Copy every line below exactly.

(Input data Opens)

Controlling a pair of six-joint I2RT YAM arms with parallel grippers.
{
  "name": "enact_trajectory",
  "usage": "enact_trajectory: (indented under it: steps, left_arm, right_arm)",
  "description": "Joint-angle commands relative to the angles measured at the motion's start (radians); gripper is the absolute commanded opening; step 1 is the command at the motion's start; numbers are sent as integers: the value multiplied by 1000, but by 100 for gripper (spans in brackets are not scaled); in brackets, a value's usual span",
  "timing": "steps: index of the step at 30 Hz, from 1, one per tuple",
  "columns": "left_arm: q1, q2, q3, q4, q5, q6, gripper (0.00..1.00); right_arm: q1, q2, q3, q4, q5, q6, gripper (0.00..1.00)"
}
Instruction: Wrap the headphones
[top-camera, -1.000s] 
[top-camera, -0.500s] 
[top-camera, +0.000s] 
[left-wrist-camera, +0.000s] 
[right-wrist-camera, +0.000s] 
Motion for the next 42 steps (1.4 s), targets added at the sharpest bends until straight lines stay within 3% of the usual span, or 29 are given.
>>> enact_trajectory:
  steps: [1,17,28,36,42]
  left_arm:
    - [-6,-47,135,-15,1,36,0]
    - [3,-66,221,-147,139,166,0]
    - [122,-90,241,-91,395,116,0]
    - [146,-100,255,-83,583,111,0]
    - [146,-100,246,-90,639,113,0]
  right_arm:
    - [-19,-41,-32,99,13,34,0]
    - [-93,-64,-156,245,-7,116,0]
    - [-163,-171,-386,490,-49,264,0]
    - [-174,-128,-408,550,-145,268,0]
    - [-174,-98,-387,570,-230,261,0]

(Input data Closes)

### Result for this task:
Controlling a pair of six-joint I2RT YAM arms with parallel grippers.
{
  "name": "enact_trajectory",
  "usage": "enact_trajectory: (indented under it: steps, left_arm, right_arm)",
  "description": "Joint-angle commands relative to the angles measured at the motion's start (radians); gripper is the absolute commanded opening; step 1 is the command at the motion's start; numbers are sent as integers: the value multiplied by 1000, but by 100 for gripper (spans in brackets are not scaled); in brackets, a value's usual span",
  "timing": "steps: index of the step at 30 Hz, from 1, one per tuple",
  "columns": "left_arm: q1, q2, q3, q4, q5, q6, gripper (0.00..1.00); right_arm: q1, q2, q3, q4, q5, q6, gripper (0.00..1.00)"
}
Instruction: Wrap the headphones
[top-camera, -1.000s] 
[top-camera, -0.500s] 
[top-camera, +0.000s] 
[left-wrist-camera, +0.000s] 
[right-wrist-camera, +0.000s] 
Motion for the next 42 steps (1.4 s), targets added at the sharpest bends until straight lines stay within 3% of the usual span, or 29 are given.
>>> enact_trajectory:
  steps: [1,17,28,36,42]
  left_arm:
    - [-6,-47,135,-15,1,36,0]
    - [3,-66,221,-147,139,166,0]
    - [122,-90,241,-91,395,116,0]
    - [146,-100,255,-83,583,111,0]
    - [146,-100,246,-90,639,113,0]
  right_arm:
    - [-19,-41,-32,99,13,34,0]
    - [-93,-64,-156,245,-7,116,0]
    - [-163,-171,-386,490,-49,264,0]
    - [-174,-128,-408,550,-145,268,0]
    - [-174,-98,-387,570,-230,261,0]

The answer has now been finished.